Ask HN: Is quantum computing likely in the next 20 years? - adrian_mrd
A colleague recently asked my thoughts on quantum computing. I know little about the subject but I responded that it seemed that it is still a long way off becoming viable outside of CS theorists and academic labs, based on my cursory readings over the past few yesrs.<p>What does the HN community think? Is quantum computing still a long way off? And when will we know that quantum computing has actually arrived?
======
seidlitz
A number of companies like D-Wave, Rigetti, IBM, Intel, and Google already
have processors working on quantum principals
([https://en.wikipedia.org/wiki/List_of_quantum_processors](https://en.wikipedia.org/wiki/List_of_quantum_processors)).
There are also examples of quantum algorithms that are demonstrated to work.
The main question is weather quantum computers will be able to do anything
that classical computers can't do (or do it cheaper/faster).

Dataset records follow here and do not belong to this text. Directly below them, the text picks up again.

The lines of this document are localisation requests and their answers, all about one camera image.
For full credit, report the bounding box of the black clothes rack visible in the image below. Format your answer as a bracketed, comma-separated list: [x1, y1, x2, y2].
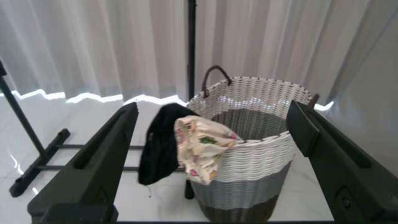
[0, 0, 198, 200]

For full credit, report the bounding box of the white laundry basket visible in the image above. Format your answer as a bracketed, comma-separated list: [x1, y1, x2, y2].
[187, 65, 321, 223]

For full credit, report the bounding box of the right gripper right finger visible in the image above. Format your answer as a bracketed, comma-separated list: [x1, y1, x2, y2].
[285, 99, 398, 222]

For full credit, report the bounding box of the black garment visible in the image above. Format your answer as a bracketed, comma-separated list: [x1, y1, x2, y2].
[137, 103, 200, 187]

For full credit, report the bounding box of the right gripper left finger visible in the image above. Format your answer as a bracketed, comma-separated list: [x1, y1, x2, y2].
[27, 101, 139, 224]

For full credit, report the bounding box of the cream printed garment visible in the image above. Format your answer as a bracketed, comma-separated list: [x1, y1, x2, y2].
[174, 115, 243, 186]

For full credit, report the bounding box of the white curtain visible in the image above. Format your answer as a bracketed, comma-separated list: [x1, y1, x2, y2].
[0, 0, 398, 108]

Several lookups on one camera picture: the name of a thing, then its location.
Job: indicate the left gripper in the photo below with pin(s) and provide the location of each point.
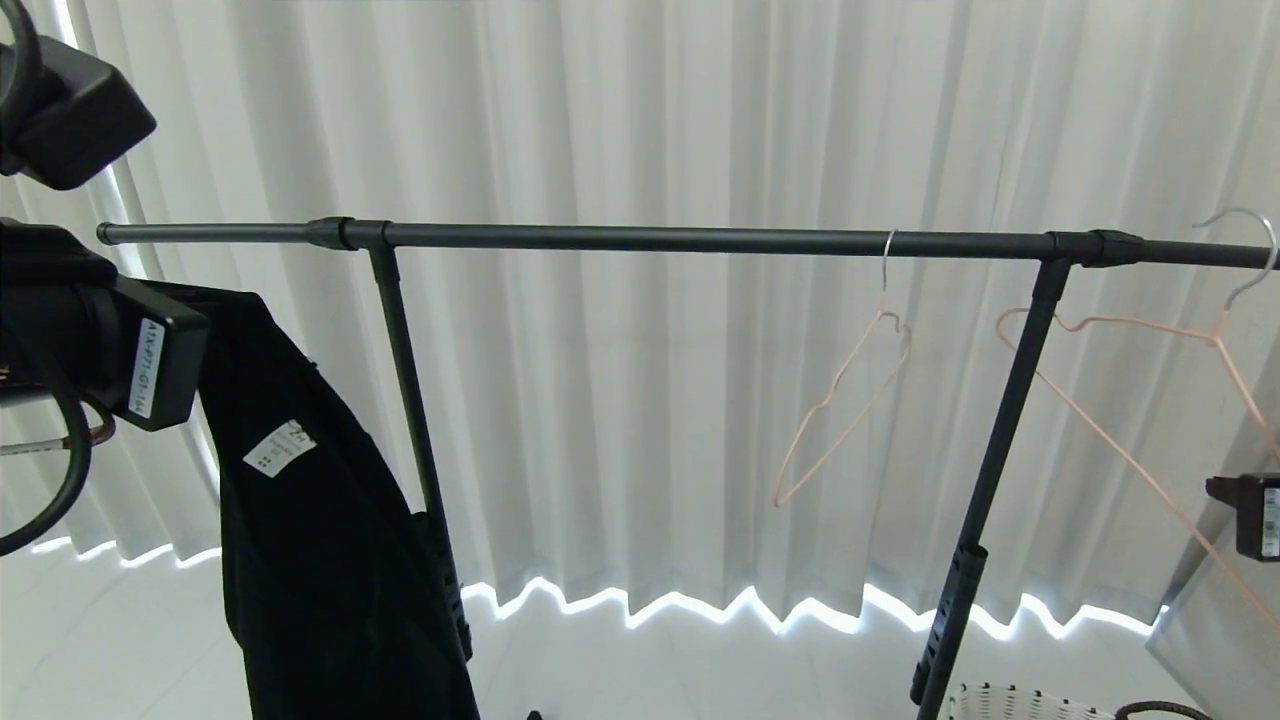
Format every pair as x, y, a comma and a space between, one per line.
165, 350

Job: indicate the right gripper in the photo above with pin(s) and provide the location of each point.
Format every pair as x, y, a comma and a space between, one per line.
1255, 520

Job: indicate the black garment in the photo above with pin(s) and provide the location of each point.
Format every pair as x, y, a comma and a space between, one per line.
300, 550

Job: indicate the white laundry basket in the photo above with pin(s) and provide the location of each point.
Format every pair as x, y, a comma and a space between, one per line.
1000, 703

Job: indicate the black clothes rack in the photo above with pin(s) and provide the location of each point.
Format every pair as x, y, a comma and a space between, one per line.
650, 238

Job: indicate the white curtain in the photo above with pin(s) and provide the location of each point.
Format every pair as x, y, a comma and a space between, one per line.
650, 420

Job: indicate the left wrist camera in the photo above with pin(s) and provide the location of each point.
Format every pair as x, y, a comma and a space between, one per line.
80, 120

There is still a
number of obstacles that need to be overcome to make quantum computing
reality—a so called DiVincenzo's criteria:

\- physical scalability of qubits; \- qubits initialization \- dealing with
quaantum decoherence \- universal gate set; \- reliable reading of qubit
states

------
sgillen
Quantum computers definitely exist, as to when they will be useful is anyone's
guess.

Furthermore my money is on a nation state (probably US or China) being the
first to get a useful quantum computer. I expect that will be as classified as
possible so we may not know for many years once they have one.

------
buboard
It is and it isn't